Primeira Turma: REsp 480.563 RS, Ministro Luiz Fux, Julgamento: 6 de setembro de 2005 (DJ 03.10.2005 p. 121; RDDT vol. 123 p. 222).

TRIBUTÁRIO. ICMS. ISENÇÃO. IMPORTAÇÃO DE LEITE DE PAÍS MEMBRO DE TRATADO FIRMADO COM O MERCOSUL. POSSIBILIDADE. LEI ESTADUAL ISENCIONAL.

1. Pacto de tratamento paritário de produto oriundo do país alienígena em confronto com o produto nacional, com "isenção de impostos, taxas e outros gravames internos" (art. 7º, do Decreto n.º 350/91, que deu validade ao Tratado do Mercosul).

2. Pretensão de isenção de ICMS concedida ao leite pelo Estado com competência tributária para fazê-la.

3. A exegese do tratado, considerado lei interna, à luz do art. 98, do CTN, ao estabelecer que a isenção deve ser obedecida quanto aos gravames internos, confirma a jurisprudência do E. STJ, no sentido de que "Embora o ICMS seja tributo de competência dos Estados e do Distrito Federal, é lícito à União, por tratado ou convenção internacional, garantir que o produto estrangeiro tenha a mesma tributação do similar nacional.  Como os tratados internacionais têm força de lei federal, nem os regulamentos do ICMS nem os convênios interestaduais têm poder para revogá-los.  Colocadas essas premissas, verifica-se que a Súmula 575 do Supremo Tribunal Federal, bem como as Súmulas 20 e 71 do Superior Tribunal de Justiça continuam com plena força." (AgRg no AG n.º 438.449/RJ, Rel. Min. Franciulli Netto, DJ de 07.04.2003)

4. O Tratado do Mercosul, consoante o disposto no art. 7º, do Decreto n.º 350/91,  estabelece o mesmo tratamento tributário quanto aos produtos oriundos dos Estados-Membros em matéria tributária  e não limita que referido tratamento igualitário ocorra somente quanto aos impostos federais, de competência da União.

5. Deveras, a Súmula n.º 71/STJ ("O bacalhau importado de país signatário do GATT é isento do ICM") confirma a possibilidade de, em sede de Tratado Internacional, operar-se o benefício fiscal concedido por qualquer Estado da federação, desde que ocorrente o fato isentivo em unidade federada na qual se encarte a hipótese prevista no diploma multinacional.

6. A Lei n.º 8.820/89 do Estado do Rio Grande do Sul, com a redação conferida pela Lei n.º 10.908/96, isenta do ICMS o leite fluido, pasteurizado ou não, esterilizado ou reidratado, por isso que se estende o mesmo benefício ao leite importado do Uruguai e comercializado nesta unidade da federação.

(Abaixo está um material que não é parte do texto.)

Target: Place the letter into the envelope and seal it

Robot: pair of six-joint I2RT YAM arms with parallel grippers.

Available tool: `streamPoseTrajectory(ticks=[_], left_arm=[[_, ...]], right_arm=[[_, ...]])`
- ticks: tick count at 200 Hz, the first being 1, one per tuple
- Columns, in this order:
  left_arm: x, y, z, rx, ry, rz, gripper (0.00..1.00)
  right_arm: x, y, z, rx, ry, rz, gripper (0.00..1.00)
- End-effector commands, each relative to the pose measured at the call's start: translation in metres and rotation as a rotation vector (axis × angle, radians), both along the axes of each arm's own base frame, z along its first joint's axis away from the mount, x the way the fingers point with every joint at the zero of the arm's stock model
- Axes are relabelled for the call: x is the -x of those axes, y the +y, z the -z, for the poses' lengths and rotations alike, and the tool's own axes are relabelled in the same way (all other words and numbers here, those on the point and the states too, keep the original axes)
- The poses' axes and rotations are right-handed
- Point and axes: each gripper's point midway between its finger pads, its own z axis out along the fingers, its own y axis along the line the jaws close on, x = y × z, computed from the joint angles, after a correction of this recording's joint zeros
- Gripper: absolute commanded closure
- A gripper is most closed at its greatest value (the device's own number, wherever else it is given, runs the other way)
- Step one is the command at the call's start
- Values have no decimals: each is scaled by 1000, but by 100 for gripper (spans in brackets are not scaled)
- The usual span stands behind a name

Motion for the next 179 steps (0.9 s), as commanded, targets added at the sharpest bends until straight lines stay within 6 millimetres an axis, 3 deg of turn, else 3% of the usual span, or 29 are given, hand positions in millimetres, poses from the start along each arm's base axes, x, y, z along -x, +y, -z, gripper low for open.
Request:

7. Decisão em consonância com a doutrina do tema encontradiça in "Tributação no Mercosul", RT, págs. 67/69.

8. Recurso Especial provido.

Segunda Turma: REsp 709.216 MG, Ministro Franciulli Netto, julgado em 22 de fevereiro de 2005 (DJ 09.05.2005 p. 379).

RECURSO ESPECIAL. ALEGADA VIOLAÇÃO DO ART. 535 DO CPC. NÃO-OCORRÊNCIA. ICMS.  PAÍS SIGNATÁRIO DO GATT. ISENÇÃO. BACALHAU.ESTADO DE MINAS GERAIS. CONVÊNIO N. 29/87. REVOGAÇÃO DA ISENÇÃO. NÃO-APLICAÇÃO DA SÚMULA N. 71/STJ.

Ausência de violação do artigo 535 do Código de Processo Civil, uma vez que não há nos autos qualquer omissão, contradição ou obscuridade, pois o egrégio Tribunal a quo apreciou toda a matéria recursal devolvida.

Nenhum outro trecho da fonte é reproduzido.